(SOURCE MATERIAL Opens)

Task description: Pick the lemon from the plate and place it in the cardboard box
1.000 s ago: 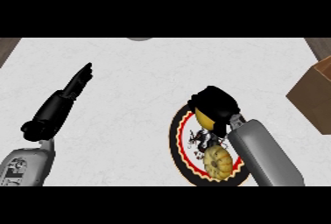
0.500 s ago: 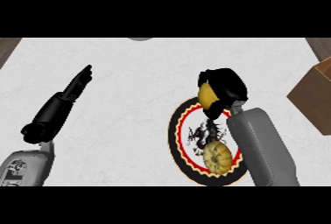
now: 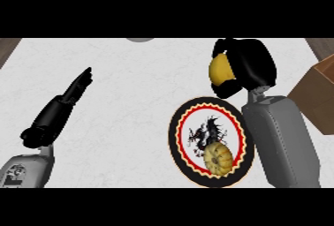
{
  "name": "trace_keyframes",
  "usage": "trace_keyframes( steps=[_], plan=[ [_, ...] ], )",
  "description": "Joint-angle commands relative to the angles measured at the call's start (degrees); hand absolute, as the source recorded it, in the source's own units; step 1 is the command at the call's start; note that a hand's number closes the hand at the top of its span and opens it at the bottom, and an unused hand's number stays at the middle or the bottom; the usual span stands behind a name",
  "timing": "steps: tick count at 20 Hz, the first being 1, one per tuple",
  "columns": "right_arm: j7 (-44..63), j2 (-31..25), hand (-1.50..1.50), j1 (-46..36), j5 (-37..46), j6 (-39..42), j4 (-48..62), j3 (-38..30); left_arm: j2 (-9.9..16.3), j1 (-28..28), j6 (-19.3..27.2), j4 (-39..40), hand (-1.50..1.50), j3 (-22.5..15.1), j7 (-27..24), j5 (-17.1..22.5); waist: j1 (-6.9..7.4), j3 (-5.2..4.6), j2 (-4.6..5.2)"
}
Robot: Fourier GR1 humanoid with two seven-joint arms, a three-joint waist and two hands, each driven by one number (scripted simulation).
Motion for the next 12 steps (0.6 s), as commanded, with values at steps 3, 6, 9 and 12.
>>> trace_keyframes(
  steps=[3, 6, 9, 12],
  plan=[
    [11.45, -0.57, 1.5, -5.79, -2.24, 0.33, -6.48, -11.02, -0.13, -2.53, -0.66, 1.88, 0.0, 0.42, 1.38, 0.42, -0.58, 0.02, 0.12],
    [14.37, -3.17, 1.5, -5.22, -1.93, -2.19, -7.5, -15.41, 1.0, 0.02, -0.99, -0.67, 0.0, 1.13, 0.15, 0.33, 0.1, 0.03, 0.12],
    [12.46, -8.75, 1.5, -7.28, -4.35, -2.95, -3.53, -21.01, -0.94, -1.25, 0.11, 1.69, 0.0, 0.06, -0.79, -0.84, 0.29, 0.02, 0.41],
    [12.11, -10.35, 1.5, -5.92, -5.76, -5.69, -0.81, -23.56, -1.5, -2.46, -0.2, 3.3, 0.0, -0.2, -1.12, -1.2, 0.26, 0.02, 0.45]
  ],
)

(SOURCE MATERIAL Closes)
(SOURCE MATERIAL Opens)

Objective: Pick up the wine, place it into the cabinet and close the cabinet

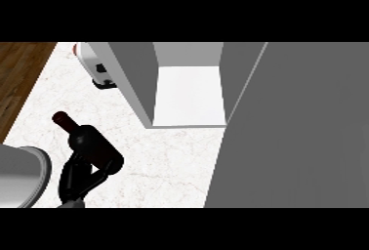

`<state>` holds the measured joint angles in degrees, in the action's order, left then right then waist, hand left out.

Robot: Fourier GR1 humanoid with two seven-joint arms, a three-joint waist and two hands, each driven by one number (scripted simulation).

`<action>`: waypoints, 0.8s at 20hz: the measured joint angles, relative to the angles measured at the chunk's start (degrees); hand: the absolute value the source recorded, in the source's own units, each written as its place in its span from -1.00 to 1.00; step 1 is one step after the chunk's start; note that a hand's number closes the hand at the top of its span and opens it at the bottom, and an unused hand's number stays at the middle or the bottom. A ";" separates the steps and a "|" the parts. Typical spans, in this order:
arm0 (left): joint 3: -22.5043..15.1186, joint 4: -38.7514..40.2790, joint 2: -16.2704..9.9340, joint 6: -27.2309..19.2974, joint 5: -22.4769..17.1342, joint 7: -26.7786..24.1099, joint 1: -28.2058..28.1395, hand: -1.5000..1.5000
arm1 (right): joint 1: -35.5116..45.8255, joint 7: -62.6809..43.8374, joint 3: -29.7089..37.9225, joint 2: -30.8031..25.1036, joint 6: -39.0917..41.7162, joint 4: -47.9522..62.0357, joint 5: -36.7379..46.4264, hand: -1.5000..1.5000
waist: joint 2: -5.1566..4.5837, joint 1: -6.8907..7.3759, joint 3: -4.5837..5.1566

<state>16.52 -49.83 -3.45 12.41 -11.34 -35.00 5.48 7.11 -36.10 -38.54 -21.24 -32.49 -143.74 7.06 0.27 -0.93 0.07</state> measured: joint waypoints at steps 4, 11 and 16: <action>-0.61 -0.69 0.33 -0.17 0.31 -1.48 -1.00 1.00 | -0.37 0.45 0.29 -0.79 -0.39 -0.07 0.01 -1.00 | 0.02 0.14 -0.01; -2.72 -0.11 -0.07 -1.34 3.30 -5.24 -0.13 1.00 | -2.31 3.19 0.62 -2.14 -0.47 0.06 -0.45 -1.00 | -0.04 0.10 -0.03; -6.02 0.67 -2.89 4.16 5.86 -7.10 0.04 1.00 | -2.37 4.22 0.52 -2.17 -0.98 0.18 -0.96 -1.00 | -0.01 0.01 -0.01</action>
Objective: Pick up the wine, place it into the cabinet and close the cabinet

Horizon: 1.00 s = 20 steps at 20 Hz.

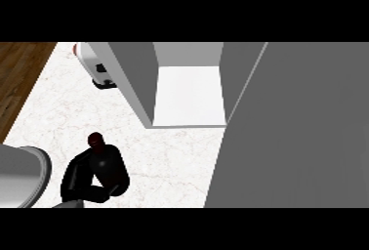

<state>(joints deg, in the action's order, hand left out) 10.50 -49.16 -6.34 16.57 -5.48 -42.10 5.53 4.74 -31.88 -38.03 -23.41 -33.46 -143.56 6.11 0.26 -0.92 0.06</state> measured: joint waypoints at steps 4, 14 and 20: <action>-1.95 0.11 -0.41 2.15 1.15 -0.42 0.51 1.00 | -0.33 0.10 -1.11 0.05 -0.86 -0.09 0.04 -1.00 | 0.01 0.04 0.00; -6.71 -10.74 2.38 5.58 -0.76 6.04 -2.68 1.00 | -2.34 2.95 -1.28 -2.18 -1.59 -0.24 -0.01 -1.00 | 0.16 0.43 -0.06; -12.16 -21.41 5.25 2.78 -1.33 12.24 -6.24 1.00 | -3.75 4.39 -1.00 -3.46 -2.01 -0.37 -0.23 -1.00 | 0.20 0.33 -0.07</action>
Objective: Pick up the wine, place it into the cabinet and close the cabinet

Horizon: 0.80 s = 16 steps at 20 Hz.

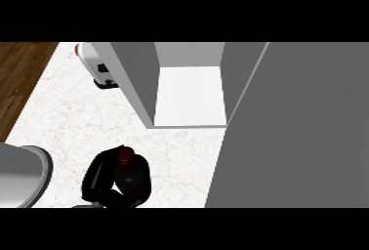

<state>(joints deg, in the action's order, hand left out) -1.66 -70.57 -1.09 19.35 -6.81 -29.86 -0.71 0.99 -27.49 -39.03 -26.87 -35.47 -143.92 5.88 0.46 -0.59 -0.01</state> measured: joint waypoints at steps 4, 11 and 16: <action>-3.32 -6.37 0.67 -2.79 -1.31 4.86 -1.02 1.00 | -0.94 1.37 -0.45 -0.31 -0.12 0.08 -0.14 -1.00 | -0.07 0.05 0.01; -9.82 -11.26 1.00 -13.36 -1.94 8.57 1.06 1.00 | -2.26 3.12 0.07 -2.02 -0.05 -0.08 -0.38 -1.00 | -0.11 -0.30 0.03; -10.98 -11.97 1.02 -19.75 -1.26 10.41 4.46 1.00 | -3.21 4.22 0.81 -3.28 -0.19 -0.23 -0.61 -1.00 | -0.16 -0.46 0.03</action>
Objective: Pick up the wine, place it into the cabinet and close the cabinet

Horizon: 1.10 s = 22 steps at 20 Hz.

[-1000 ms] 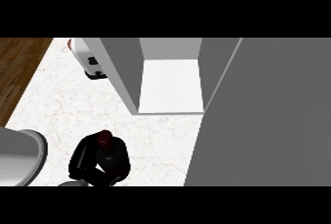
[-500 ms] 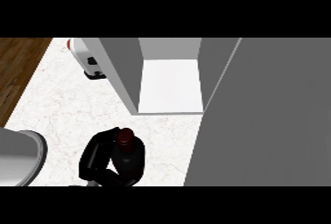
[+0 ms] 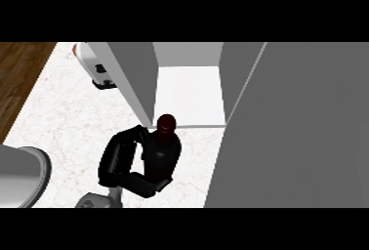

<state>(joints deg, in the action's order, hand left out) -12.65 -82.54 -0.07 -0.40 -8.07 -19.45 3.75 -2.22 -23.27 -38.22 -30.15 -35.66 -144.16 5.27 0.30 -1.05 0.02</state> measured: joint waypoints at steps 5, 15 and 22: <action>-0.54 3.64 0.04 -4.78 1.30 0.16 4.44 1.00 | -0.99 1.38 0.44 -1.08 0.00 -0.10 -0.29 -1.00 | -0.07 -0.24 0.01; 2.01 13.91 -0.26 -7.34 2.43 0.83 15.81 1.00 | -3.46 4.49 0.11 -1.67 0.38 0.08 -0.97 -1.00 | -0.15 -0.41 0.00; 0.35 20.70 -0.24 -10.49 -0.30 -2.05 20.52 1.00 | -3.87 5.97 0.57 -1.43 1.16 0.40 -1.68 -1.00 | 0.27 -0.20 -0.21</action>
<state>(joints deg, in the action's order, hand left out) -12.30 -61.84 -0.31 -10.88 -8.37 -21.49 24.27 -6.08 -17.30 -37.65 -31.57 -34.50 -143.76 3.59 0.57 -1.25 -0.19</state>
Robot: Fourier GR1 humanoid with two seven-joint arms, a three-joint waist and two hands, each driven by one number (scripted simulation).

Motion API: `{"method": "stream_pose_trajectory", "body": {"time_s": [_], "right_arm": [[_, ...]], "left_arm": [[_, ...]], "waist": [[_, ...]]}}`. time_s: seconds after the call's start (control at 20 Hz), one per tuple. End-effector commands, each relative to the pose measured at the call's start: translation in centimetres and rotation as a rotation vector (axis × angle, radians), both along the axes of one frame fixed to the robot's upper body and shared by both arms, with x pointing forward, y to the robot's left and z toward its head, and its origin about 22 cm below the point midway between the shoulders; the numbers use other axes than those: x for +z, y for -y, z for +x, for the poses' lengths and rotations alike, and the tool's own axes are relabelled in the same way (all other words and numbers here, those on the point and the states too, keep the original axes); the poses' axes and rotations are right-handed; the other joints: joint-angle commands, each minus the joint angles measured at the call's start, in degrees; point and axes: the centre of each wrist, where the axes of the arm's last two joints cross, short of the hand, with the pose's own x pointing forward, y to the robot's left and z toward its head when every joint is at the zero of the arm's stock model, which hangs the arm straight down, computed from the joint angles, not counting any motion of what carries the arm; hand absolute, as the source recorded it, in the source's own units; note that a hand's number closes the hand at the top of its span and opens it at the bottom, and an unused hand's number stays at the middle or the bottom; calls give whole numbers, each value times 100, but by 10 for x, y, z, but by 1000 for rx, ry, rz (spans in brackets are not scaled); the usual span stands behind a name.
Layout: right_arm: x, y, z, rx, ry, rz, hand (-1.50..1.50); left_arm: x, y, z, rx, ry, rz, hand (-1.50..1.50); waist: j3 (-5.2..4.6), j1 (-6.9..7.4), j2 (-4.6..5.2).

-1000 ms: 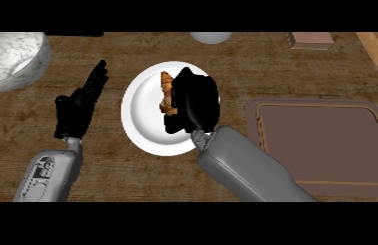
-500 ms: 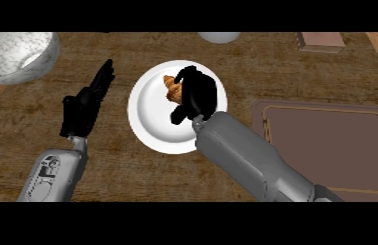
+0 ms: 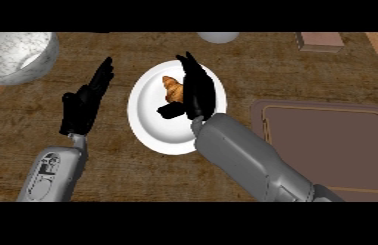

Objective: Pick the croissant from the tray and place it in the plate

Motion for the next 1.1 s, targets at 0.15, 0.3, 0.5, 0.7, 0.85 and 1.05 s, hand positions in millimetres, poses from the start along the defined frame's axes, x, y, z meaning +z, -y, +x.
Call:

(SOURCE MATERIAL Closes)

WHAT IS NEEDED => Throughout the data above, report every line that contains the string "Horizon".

EXERCISE RESPONSE =>
Horizon: 1.00 s = 20 steps at 20 Hz.
Horizon: 0.80 s = 16 steps at 20 Hz.
Horizon: 1.10 s = 22 steps at 20 Hz.

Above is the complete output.